1. First impressions really matter. The average goldfish has an attention span of only nine seconds. Believe it or not, longer than that of the average internet user. So you’ve got up to 8 seconds. UP TO. It actually takes no more than 50 milliseconds for users to form an opinion and decide whether or not they bounce.
2. Ninety-four percent of a website user’s first impressions are design related. Despite what you learned in middle school, we all judge books by their covers. Forty-two percent of shoppers base their opinion of a website on “overall design alone.”
3. Lastly, slow and steady doesn’t usually win the race. In fact, a 1 second delay in your site speed can result in a 7% decrease in conversions. Amazon.com even found that every 100 milliseconds of load time correlated to a 1% decrease in sales. Additionally, 64% of online shoppers admit to not completing a purchase because the website was too slow.
To quote our founder and CEO, Pete Sena, “Design is not art. Design is business … with artistic components.” While 52% of shoppers do not return to websites because of overall aesthetics, this judgment passed on poor design is indicative of lack of trust and assurance in overall experience. According to web credibility research from Stanford, 75% of users admit to making judgments about a company’s credibility based on their website’s design.

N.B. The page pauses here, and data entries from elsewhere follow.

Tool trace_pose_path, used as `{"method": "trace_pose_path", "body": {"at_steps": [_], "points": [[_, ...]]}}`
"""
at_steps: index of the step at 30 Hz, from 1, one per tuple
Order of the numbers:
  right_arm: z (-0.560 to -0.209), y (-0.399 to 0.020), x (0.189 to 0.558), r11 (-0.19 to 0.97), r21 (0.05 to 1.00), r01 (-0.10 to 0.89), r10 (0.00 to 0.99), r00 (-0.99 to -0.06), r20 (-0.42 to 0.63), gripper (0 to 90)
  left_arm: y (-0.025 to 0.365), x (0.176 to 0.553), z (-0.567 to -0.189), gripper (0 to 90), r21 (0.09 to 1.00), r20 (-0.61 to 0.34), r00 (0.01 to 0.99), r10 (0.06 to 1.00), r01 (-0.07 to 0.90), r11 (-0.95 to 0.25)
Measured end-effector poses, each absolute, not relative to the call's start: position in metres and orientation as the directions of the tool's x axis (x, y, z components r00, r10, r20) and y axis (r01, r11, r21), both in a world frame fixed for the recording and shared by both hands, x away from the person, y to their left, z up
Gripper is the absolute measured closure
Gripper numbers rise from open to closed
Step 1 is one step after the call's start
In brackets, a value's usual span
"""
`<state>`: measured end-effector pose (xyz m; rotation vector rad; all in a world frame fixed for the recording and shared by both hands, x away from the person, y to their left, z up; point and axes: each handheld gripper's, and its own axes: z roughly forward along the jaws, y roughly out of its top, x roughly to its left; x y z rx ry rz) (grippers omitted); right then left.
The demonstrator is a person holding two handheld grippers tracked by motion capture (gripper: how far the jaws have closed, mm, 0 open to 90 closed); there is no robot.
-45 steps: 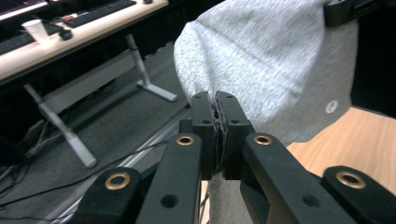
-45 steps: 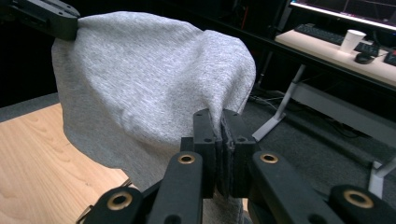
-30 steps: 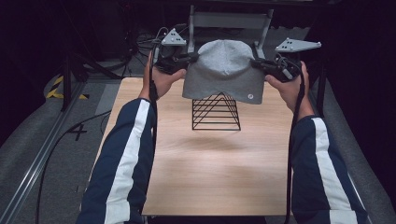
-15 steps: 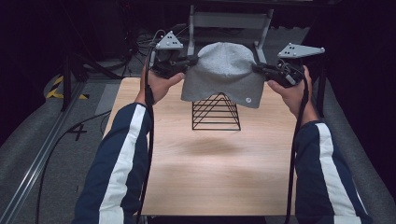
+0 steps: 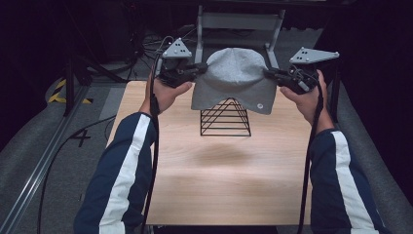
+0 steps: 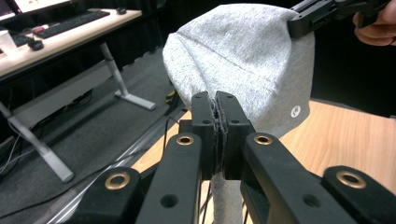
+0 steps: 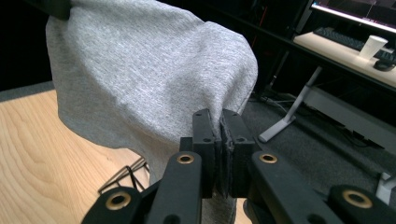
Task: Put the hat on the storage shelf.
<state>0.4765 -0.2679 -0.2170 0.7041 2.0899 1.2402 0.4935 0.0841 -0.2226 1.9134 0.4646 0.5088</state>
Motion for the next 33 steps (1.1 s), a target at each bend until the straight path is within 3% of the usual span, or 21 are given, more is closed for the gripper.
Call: {"method": "trace_pose_path", "body": {"at_steps": [26,33], "points": [[-0.303,-0.256,0.496,0.463,0.849,0.254,0.679,-0.718,-0.155,85.8,0.072,0.514,-0.308,89.2,0.900,0.040,0.837,0.545,0.207,-0.384],[-0.327,-0.260,0.496,0.448,0.845,0.291,0.687,-0.718,-0.116,85.7,0.087,0.511,-0.349,72.9,0.900,-0.023,0.841,0.541,0.253,-0.356]]}}
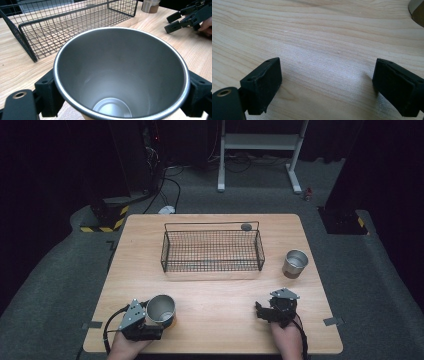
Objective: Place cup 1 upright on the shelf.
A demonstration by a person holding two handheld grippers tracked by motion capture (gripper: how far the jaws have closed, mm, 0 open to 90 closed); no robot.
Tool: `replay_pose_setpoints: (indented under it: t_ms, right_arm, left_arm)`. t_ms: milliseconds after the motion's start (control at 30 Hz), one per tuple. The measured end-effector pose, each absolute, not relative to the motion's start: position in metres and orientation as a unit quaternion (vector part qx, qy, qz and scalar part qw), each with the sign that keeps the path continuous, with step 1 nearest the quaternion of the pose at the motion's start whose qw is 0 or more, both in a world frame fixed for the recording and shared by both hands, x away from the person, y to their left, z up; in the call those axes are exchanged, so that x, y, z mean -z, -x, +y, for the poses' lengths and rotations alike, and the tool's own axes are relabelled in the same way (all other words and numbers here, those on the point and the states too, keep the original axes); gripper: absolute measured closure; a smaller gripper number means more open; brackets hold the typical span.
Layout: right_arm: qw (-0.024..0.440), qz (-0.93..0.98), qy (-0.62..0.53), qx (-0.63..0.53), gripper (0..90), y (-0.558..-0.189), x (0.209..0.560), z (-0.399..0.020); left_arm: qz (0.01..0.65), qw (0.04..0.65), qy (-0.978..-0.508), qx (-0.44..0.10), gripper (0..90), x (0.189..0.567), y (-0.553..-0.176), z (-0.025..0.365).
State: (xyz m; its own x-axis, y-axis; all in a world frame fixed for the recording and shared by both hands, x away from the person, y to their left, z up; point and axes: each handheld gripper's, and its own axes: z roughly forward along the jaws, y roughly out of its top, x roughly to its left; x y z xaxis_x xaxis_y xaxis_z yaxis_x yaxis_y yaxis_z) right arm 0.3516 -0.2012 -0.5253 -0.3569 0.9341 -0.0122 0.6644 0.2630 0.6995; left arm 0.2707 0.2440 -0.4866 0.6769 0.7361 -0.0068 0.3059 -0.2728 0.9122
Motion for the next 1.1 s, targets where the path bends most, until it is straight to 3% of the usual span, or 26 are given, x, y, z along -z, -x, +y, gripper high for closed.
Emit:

Good-looking websites just might pass the 8-second first-impression test. They are perceived as usable and trustworthy. Perceived is the keyword here. While this is important, it will only get your business so far. Good aesthetics will get your user clicking around. Good design is what creates a user experience that yields conversion.
Website design is similar to packaging design, both a means to providing insights about the service or good being sold and used to influence or persuade the consumer. Countless studies have been conducted throughout history to prove the effect packaging design has on the consumer’s perception of the product or service.
Cheskin, marketing research company, found that changes in packaging design impacted how consumers perceived quality, taste and other product attributes. These studies led to a theory stating that in the mind of the consumer, the product or service is a combination of the packaging and the actual product or service. A website is a company’s digital packaging, with the power to influence perceptions, spark affinity, build sentiment and provoke a profitable experience.
“DESIGN ISN’T HOW IT LOOKS. DESIGN IS HOW IT WORKS” - Steve Jobs
The best designers serve the needs of their users. Approximately 96% of visitors that come to your website are not ready to buy. They might be conducting research or just exploring, but consumers are not saying to themselves: “no matter what - no matter how bad my experience is - I am going to figure out how to complete this transaction.” Only 3% of surveyed buyers from companies of all sizes say that a provider’s website has “no influence whatsoever” on their purchase decision.
INFLUENCE ON PURCHASE INTENT
Eighty-nine percent of customers search the web before making a purchasing decision. It is the design and user experience that can make a lasting impression of the brand and product offerings, whether or not that customer is ready to try making a purchase on-site that day, or whether that customer is going to shop around and hopefully remember the ease of navigation and seamless on-site experience that she or he returns to a week later to complete the conversion.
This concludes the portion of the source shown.